Driving home, I realized that, after checking out, I should have handed one of the pomegrantes to this woman and bid her enjoy it.  Twas the season, after all, and it might have made both of us feel good.  Instead I berated my self for being a self-absorbed ass.
Perhaps I can't change.   For almost as long as I can remember, when a stranger approaches me to speak, my first reaction is either What does this person want? or What is this person going to do?
Apprehension always short circuits my responses and my thinking, and so I fail either to address the needs of the other or to leave the moment satisfied with my conduct.
There have been scores, perhaps hundreds of such failed connections.  One that has been haunting me lately occured in the Fifties on the campus of the University I was attending.  A girl who often seemed to be alone (I had noticed her before) approached me on the sidewalk and, clutching her books to her chest, asked me if I would like to have coffee with her.  (She may have asked me because I was alone on campus, always.)
No, no", I said, "No thanks", and started to turn away.
"Oh, please", she said, "Please.  Have a coffee with me."  I felt her air of desperation, I saw the rising fear of rejection in her eyes, but I was unable to respond like a normal human.  "I'm sorry", I said, "but I can't." and I turned away.
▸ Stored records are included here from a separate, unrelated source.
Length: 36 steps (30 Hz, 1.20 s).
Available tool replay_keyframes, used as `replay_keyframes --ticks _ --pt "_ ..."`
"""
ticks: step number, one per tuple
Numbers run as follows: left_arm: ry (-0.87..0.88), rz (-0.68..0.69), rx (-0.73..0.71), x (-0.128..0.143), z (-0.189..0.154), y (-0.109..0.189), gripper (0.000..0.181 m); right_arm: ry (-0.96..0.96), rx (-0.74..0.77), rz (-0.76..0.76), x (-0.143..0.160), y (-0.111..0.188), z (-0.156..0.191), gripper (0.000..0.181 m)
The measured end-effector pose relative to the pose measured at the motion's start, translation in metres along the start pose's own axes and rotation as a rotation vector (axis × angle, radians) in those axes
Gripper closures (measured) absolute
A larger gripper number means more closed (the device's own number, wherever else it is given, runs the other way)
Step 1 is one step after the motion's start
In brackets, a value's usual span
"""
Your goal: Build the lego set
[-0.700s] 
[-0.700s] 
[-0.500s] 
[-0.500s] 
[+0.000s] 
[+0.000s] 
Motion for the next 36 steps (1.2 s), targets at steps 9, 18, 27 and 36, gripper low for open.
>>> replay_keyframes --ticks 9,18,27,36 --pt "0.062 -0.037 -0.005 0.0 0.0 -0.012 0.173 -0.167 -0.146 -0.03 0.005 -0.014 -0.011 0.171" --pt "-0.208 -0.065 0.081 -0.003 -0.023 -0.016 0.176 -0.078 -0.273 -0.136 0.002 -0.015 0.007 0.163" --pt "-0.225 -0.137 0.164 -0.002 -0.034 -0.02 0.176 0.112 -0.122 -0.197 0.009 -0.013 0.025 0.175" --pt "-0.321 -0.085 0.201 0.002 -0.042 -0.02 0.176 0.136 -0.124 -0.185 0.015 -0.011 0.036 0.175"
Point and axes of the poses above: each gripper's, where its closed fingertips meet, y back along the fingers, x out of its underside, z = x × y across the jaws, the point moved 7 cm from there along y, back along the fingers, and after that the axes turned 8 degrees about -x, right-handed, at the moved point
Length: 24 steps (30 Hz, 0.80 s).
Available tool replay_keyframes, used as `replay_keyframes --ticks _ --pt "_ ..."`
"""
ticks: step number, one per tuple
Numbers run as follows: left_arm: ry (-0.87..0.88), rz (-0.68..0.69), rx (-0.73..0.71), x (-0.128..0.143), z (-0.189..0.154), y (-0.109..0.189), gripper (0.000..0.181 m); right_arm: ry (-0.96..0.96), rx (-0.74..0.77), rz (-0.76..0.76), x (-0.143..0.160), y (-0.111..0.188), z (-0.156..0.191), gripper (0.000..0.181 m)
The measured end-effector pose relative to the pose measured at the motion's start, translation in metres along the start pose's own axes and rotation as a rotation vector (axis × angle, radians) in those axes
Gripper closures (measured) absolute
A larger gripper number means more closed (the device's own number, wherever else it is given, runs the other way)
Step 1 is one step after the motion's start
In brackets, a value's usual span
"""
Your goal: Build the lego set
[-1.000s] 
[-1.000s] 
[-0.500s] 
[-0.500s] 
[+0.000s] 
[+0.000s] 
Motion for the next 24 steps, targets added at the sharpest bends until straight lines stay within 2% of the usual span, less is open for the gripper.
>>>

I am not absolved from guilt when I report that I was an emotional vacuum at that time.  Nature, we know, doesn't like a vacuum, and two or three days later I had a breakdown, followed by a second one the following week.  Subsequently, I abandoned the University a day or two later, never to return to Mount Oread.
So, here I am, an old man on a rainy night regretting this sin against life and hope. 
There are methods other than the physical that can injure or kill a person.